---------- Available data ----------
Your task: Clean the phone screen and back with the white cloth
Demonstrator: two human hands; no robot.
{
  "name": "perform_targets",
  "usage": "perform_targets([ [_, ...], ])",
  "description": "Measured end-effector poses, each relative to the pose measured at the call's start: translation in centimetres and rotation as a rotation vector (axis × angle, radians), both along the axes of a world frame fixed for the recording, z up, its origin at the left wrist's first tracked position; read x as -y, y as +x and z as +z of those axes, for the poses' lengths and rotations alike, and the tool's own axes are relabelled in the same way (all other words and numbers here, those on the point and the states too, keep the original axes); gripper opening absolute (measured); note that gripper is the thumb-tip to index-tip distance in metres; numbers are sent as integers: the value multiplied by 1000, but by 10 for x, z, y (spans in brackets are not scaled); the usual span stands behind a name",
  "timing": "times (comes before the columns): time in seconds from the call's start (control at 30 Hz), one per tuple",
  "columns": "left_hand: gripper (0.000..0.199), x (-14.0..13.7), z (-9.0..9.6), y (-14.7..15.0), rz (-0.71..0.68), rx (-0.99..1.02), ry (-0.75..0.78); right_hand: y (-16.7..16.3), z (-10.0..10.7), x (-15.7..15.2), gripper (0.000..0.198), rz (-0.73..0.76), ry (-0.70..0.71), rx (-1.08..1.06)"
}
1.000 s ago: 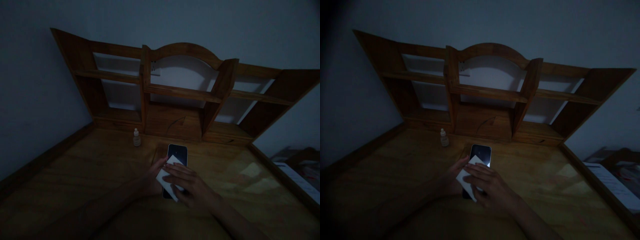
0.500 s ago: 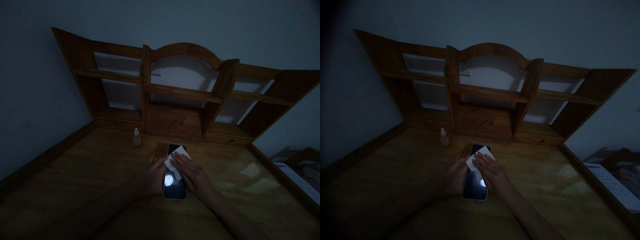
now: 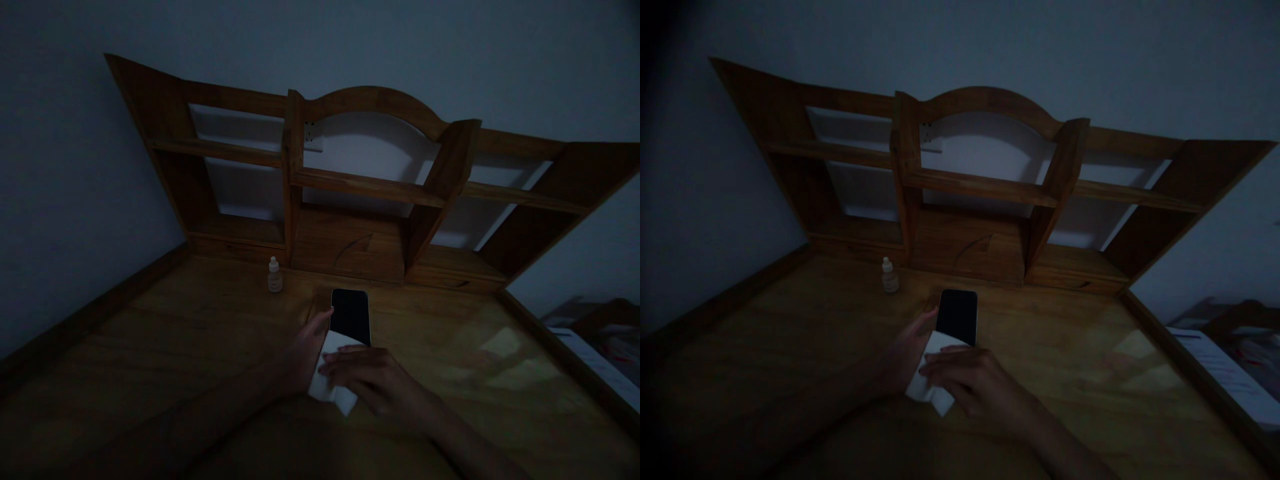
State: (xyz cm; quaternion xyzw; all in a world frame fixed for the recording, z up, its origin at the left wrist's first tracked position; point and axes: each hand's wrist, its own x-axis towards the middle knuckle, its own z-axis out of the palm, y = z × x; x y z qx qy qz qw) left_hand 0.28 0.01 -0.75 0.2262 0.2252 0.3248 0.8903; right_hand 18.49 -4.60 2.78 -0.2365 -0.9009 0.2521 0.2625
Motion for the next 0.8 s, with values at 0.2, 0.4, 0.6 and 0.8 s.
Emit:
perform_targets([
  [0.2, 47, 1, 11, 6, -124, 145, -37, 4, 18, 4, 16, 37, -229, -46],
  [0.4, 42, -3, 5, -3, -91, 139, -45, 17, 18, 0, 16, -91, -368, -98],
  [0.6, 45, -3, 5, -5, -62, 94, -101, 31, 6, -11, 18, -276, -434, -260],
  [0.8, 40, 0, 10, -2, 109, 11, 15, 42, -24, -36, 14, -558, -636, -791],
])
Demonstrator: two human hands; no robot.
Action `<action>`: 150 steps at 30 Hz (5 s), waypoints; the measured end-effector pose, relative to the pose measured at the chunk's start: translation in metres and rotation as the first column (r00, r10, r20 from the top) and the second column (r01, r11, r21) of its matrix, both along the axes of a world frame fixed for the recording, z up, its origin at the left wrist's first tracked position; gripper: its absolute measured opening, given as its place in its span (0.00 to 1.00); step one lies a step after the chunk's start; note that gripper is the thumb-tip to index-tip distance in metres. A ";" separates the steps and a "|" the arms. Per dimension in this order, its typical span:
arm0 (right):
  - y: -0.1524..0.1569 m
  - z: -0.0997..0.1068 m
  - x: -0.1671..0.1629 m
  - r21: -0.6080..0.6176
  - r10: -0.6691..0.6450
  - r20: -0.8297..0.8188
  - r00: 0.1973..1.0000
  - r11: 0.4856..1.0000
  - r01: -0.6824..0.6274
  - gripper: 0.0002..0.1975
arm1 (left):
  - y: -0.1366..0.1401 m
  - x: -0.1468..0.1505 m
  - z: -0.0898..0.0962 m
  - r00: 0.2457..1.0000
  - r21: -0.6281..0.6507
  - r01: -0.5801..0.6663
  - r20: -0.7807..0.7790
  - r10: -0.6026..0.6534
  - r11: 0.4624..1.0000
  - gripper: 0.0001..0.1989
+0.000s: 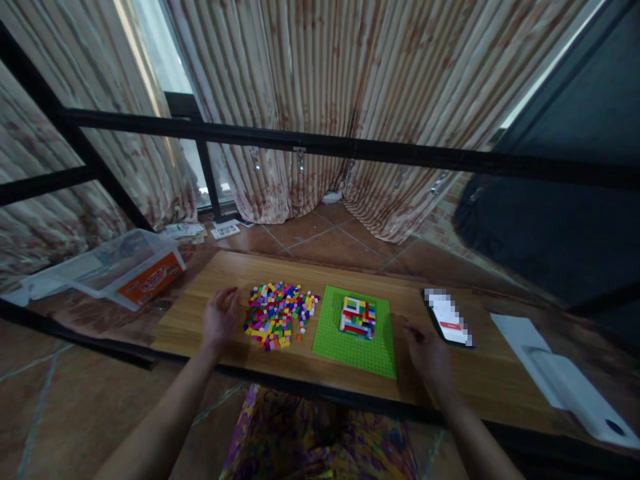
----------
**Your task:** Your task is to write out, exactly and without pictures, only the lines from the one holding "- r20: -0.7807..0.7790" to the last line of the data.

**Expected answer:**
  - r20: -0.7807..0.7790
  - r10: -0.6026..0.6534
  - r11: 0.4624..1.0000
  - gripper: 0.0001..0.1989
+0.000s: 

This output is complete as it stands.